In the wake of yet another string of senseless deaths, there are renewed calls to listen more deeply – to each other, to Black Americans, to the injustices that have fueled protests across this country. Ahmaud Arbery, Christian Cooper, George Floyd, Breonna Taylor, and countless others. The fact they lost their lives is by itself reprehensible. Added to these events is the disproportionate coronavirus death toll on black lives, all of which adds to the extraordinary stress that black and brown bodies have had to endure for hundreds of years. So, if you are sad, you are not alone. If you are angry, you are not alone. If you have mixed emotions, you are not alone. And yet, so many feel alone.

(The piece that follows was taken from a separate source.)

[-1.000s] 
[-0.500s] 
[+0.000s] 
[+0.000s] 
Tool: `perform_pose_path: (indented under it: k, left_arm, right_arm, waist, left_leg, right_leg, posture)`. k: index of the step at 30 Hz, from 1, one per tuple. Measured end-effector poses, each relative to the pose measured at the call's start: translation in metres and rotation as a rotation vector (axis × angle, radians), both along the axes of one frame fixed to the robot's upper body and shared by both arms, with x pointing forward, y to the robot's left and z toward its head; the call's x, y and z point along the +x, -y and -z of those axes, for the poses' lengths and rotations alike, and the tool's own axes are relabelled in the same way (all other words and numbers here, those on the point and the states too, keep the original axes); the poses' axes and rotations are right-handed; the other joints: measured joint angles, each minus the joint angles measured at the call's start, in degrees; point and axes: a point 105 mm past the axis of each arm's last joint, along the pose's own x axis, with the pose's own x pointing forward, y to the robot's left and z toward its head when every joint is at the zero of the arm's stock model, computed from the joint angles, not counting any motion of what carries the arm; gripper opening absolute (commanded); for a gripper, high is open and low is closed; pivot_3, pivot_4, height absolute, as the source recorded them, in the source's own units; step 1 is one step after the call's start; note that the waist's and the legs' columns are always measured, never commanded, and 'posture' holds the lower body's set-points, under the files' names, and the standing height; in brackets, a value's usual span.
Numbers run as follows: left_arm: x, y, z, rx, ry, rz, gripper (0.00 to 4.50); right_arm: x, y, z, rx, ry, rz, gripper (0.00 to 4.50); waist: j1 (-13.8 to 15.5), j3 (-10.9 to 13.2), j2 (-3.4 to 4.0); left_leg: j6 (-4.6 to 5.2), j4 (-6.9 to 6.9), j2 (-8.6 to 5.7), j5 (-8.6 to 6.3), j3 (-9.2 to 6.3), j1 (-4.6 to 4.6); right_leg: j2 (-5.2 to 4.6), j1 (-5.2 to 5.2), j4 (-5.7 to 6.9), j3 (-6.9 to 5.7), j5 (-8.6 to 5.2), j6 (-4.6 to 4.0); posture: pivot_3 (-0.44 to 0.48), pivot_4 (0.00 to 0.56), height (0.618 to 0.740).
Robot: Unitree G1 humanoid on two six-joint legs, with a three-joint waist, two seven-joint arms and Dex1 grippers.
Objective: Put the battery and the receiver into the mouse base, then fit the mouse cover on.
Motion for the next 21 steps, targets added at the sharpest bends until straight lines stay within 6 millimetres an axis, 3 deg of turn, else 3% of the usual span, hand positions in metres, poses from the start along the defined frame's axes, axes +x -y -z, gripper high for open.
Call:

As my colleague Pearce Godwin wrote in a recent USA Today column, “America is crying out in pain.” For some of us, it is the pain of losing a job. For others, it is the pain of losing a family member. For all of us, we are experiencing the pain of being physically distant while trying to remain socially connected. Reaching out to friends, family members, and others with whom we are intimately connected is important. Research clearly shows that people with fewer meaningful social contacts are at higher risk for a variety of health-related problems such as depression and cardiovascular disease, and loneliness is as strong a risk factor for all-cause mortality as smoking and obesity. At the individual level, the ability to have frequent, meaningful, in-person interactions can mitigate feelings of loneliness and, as a result, potentially counteract the detrimental mental and physical health effects of not feeling heard. At the same time, when we only reach within our own networks, we can lose sight of how others, those outside our immediate circles, are experiencing this moment.

Since early March, I have been part of a collaborative social and community campaign to ensure we learn the lessons from this pandemic, use this time to heal our divisions, and create the firm footing of connection that will allow our nation and democracy to thrive after the pandemic. Listen First Project | National Conversation Project (powered by over 300 organizations) and the Aspen Institute’s Weave Project launched #WeavingCommunity as a response to our collective moment of crisis. It seeks to invite honest conversation, authentic human connection, and meaningful civic action. It strives to turn this moment of shared pain into a moment of shared possibility. The campaign’s goal is to ensure that we do not go back to the divided, self-centered, and lonely culture that has given us rising deaths of despair, gridlocked politics, and hateful rhetoric and deeds. The goal is to ensure the pandemic drives us together, rather than apart.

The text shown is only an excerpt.